NextBio provides two solutions for integrating single sign-on (SSO) for an enterprise. The first solution is a proxy-based solution. In this solution, all user requests from the enterprise are directed to NextBio through a trusted proxy, which provides authentication credentials to NextBio for the user. The second solution is a portal-based solution. With this solution a user logs into an internal portal within the enterprise to access NextBio. The trusted portal passes authentication tokens for a user to NextBio.
- Will my organization's data and user activity on NextBio Enterprise be secure?
- NextBio provides a highly secure solution for its enterprise customers. Please refer to the section on security for more details.
- How can my organization upload studies in bulk?
- NextBio provides simple APIs to enable you to import studies in batch mode. Please refer to the integration section for more details.
- Does NextBio provide APIs?
- We make a number of APIs available to enable you to bring data into and out of NextBio. Please refer to the integration section for more details.
- How can we control data sharing and collaboration among different groups?
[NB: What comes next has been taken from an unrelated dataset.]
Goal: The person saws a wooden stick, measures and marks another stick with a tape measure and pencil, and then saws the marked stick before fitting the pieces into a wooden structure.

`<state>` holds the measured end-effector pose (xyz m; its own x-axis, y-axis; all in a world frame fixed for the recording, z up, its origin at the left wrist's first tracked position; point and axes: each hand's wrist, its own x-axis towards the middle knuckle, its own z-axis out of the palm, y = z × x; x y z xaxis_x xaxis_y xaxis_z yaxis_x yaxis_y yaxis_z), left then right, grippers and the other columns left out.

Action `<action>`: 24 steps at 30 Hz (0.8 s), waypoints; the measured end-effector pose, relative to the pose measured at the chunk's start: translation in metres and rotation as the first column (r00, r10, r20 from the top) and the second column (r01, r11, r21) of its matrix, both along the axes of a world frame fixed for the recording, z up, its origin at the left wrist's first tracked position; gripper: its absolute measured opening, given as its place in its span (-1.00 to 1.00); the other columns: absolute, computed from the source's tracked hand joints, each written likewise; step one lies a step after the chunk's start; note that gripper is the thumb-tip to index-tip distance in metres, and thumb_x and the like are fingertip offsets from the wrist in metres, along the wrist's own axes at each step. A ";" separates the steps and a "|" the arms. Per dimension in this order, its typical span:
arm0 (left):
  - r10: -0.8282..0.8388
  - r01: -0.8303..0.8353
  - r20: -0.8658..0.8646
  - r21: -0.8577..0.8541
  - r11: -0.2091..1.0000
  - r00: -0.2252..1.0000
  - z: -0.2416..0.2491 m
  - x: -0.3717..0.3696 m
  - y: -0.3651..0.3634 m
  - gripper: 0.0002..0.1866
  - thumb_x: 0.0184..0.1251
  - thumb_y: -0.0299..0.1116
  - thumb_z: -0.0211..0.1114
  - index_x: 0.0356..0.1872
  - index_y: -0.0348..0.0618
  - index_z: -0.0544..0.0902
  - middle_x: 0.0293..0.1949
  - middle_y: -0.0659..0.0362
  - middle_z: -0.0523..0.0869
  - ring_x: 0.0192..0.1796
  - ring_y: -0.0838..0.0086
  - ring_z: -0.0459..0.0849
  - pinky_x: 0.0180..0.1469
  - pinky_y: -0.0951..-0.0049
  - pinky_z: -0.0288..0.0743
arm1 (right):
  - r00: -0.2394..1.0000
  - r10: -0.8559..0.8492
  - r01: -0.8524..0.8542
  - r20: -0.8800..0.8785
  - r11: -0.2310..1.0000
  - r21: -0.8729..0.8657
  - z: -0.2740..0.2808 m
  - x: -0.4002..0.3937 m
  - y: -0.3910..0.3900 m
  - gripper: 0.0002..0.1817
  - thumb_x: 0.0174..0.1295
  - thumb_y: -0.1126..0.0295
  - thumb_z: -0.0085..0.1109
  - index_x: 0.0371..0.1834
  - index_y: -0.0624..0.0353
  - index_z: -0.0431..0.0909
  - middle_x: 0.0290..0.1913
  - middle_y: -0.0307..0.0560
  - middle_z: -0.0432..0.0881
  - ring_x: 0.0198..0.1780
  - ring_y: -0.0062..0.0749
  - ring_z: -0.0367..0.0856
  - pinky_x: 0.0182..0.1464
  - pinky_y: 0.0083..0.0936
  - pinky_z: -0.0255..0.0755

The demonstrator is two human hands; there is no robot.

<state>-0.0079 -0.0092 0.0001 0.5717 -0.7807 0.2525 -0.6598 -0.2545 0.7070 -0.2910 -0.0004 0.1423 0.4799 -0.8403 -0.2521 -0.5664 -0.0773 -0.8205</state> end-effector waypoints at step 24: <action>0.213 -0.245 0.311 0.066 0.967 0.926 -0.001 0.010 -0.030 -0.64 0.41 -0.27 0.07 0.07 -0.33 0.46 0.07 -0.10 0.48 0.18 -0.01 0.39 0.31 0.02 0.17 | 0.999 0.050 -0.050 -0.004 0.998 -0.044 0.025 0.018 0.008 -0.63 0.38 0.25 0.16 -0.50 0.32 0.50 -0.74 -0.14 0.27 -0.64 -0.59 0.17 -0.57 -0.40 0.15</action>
- NextBio provides a feature where each user can create a private group and collaborate and share data only with users within this group.
- Can we keep some data private from other users within an organization?
- Users can easily control who views and has access to their data, both within their own organization and outside, through privacy settings. You can share data selectively with other individuals by creating a custom group and giving access to only those users that you choose.